2016-01-01T00:00:00ZHuman papillomavirus-associated cancers in Georgia, 2008-2012Solomon, IreneMcNamarea, ChrissyBayakly, Rana Ahttp://hdl.handle.net/10675.2/6214832019-08-30T07:11:08Z2016-01-01T00:00:00ZHuman papillomavirus-associated cancers in Georgia, 2008-2012
Solomon, Irene; McNamarea, Chrissy; Bayakly, Rana A
Background: High-risk human papillomaviruses (HPV) cause most anal, vaginal, vulvar, penile, and oropharyngeal cancers, and virtually all cervical cancers. In 2014, in Georgia (GA), fewer than half of adolescent females and males aged 13-17 years received the three doses of the HPV vaccine. Increasing vaccination coverage among this age group, education of adolescents in regard to HPV risks, and cervical cancer screening of adults can prevent HPV-associated cancers. Methods: The incidence of HPV-associated cancers for 2008-2012 in GA was obtained from GA Comprehensive Cancer Registry data.
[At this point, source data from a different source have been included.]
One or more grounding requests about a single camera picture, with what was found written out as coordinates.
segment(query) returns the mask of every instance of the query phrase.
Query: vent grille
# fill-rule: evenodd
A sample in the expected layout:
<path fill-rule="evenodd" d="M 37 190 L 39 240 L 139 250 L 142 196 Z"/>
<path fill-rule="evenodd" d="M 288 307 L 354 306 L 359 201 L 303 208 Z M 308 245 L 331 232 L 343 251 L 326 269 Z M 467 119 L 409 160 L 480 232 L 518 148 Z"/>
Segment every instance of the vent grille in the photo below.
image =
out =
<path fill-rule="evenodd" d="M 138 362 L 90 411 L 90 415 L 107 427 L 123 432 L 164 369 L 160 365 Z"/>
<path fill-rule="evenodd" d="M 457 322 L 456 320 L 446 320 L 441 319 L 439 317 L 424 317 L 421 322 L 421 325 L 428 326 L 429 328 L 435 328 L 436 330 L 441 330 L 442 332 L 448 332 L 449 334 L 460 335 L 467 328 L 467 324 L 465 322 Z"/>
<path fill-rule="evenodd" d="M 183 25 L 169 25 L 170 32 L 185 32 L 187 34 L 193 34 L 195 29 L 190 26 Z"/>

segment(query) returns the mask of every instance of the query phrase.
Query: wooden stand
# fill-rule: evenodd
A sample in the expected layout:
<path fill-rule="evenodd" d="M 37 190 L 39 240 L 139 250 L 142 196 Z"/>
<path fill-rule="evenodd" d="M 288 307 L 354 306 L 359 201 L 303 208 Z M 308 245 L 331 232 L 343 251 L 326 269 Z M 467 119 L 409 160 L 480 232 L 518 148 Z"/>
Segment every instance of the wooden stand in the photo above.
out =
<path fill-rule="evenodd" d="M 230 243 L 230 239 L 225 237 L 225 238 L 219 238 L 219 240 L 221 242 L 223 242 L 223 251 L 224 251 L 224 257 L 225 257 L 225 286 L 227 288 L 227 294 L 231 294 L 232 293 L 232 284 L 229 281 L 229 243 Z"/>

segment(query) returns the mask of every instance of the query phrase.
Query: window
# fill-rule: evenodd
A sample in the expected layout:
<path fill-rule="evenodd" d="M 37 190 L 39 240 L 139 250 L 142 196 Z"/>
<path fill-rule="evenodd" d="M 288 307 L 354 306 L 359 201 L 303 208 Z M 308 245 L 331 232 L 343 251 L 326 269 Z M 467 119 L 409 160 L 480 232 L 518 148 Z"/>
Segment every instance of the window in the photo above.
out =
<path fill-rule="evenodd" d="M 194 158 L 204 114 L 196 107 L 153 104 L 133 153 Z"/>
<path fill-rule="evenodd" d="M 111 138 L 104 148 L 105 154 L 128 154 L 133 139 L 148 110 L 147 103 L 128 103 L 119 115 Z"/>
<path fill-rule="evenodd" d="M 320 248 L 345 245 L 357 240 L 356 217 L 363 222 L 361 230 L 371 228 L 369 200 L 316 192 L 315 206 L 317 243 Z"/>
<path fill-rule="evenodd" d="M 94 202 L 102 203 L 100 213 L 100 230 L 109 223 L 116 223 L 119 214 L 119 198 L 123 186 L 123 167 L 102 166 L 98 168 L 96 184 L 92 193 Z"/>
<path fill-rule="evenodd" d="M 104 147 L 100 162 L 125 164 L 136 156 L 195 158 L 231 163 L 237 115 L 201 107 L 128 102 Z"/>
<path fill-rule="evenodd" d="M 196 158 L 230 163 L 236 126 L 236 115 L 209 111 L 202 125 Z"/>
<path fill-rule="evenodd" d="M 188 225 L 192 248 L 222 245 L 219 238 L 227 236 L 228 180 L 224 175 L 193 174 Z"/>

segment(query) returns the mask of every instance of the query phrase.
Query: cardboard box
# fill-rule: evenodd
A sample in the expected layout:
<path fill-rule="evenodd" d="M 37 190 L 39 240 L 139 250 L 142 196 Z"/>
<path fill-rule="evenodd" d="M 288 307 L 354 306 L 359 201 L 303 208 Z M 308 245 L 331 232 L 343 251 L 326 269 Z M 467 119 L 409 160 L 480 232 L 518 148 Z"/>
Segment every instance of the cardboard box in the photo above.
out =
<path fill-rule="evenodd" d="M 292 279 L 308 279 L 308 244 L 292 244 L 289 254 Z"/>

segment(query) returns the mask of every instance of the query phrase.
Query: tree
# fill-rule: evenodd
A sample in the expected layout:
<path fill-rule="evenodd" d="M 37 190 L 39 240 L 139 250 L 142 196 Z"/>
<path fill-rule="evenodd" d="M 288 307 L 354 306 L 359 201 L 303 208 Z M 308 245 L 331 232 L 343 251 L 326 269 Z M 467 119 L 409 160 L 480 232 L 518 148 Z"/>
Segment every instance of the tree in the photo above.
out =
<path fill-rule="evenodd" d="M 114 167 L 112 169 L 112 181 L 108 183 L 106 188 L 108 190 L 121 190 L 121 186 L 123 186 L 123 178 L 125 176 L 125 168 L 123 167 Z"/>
Case definitions for HPV-associated cancers were based on standard definitions of the Centers for Disease Control and Prevention (CDC). Data for anatomic sites known to have HPV-associated cancers, including the cervix, vulva, vagina, penis, anus, and oropharynx, were analyzed. Also derived were ageadjusted rates, age-specific incidence rates, the percentage of each cancer found attributable to HPV, and ageadjusted incidence rates by geography. Results: During 2008-2012, a total of 6,056 HPV-associated cancers were diagnosed (males, 2,408; females, 3,648). Of these, 4,629 cancers were attributable to HPV (males, 1,574; females, 3,055). The most common cancers attributable to HPV were oropharyngeal cancers among males (1,182); and cervical cancers (1,862) among females. Females living in smaller urban counties had a higher cervical cancer incidence rate than females living in metropolitan counties and metro areas (1 million or more population). Males living in rural counties had a lower oropharyngeal cancer incidence compared to the state incidence rate. Conclusions: Since HPV vaccination at age 11-12 years can prevent HPV-related cancers in adulthood, clinicians should promote HPV vaccination along with routine immunizations to adolescents. Surveillance of HPVassociated cancers using GA cancer registry data is needed to track future changes in incidence data due to administering the HPV vaccine, increasing cervical cancer screening, and educating youth in GA about HPV risk factors.